Warm up or stretch before physical activity.
Maintain proper posture.
Wear comfortable shoes, avoiding high heels.
Sleep on a mattress of medium firmness to minimize stress on your spine.
When lifting, lift with your legs, not your back. Keep the object close to your body, and do not twist.
Quit smoking. Smoking impairs blood flow, resulting in oxygen and nutrient deprivation to spinal tissues.
Consult your chiropractor to ensure that your workstation is ergonomically correct.
See your chiropractor on a regular basis for wellness care. Spinal misalignments are often symptom-free, gradually worsening until they reach the point that they cause debilitating back pain. This can be minimized by getting adjusted regularly.
Jensen M, Brant-Zawadzki M, Obuchowski N, et al. Magnetic Resonance Imaging of the Lumbar Spine in People Without Back Pain. N Engl J Med 1994; 331: 69-116.

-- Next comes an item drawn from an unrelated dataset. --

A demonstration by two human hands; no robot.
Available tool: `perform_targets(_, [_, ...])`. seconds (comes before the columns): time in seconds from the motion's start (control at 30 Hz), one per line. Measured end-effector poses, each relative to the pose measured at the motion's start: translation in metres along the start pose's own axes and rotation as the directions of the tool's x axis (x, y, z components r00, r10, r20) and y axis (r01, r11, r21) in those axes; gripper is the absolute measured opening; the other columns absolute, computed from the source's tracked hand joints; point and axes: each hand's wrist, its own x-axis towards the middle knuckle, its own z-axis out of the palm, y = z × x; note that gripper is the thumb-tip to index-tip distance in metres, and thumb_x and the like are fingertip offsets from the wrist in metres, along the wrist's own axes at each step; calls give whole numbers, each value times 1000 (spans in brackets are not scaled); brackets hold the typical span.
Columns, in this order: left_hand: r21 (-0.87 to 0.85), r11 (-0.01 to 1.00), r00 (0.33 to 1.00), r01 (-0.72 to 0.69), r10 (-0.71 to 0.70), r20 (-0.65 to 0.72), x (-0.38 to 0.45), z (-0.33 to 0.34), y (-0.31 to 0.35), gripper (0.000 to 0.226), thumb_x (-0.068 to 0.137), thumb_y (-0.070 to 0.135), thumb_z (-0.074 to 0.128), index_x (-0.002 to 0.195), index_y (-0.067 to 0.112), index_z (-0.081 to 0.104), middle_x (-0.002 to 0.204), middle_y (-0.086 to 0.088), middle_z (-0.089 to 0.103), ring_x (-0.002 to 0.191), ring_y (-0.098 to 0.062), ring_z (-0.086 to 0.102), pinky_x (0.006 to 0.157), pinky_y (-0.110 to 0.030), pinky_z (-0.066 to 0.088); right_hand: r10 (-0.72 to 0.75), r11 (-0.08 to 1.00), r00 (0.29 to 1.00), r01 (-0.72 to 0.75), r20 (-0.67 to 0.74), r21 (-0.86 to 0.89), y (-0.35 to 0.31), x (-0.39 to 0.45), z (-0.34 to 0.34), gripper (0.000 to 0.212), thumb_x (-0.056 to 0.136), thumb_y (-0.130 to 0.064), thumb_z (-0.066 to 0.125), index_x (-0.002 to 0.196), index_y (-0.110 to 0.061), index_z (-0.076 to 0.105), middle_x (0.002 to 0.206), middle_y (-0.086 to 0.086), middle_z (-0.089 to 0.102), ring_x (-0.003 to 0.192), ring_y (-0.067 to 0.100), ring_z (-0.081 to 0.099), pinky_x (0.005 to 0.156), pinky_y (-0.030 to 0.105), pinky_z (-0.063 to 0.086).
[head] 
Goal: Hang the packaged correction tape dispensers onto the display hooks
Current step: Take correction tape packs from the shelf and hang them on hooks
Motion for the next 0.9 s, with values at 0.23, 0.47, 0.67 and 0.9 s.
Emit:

Hoy D, March L, Brooks P, et al The global burden of low back pain: estimates from the Global Burden of Disease 2010 study Annals of the Rheumatic Diseases Published Online First: 24 March 2014. doi: 10.1136/annrheumdis-2013-204428
Vallfors B. Acute, Subacute and Chronic Low Back Pain: Clinical Symptoms, Absenteeism and Working Environment. Scan J Rehab Med Suppl1985; 11: 1-98.
The Hidden Impact of Musculoskeletal Disorders on Americans, United State Bone and Joint Initiative, 2018.
Rubin Dl. Epidemiology and Risk Factors for Spine Pain. Neurol Clin. 2007; May;25(2):353-71.
Sauver, JL et al. Why patients visit their doctors: Assessing the most prevalent conditions in a defined American population. Mayo Clinic Proceedings, Volume 88, Issue 1, 56–67.
Hartvigsen J et al. Low Back Pain Series: What Low Back Pain Is and Why We Need to Pay Attention. Lancet, June 2018; Volume 391, Issue 10137; p2356-2367.
In Project Briefs: Back Pain Patient Outcomes Assessment Team (BOAT). In MEDTEP Update, Vol. 1 Issue 1, Agency for Health Care Policy and Research, Rockville, MD.
Katz JN. Lumbar disc disorders and low-back pain: socioeconomic factors and consequences [review]. J Bone Joint Surg Am. 2006;88(suppl 2): 21-24.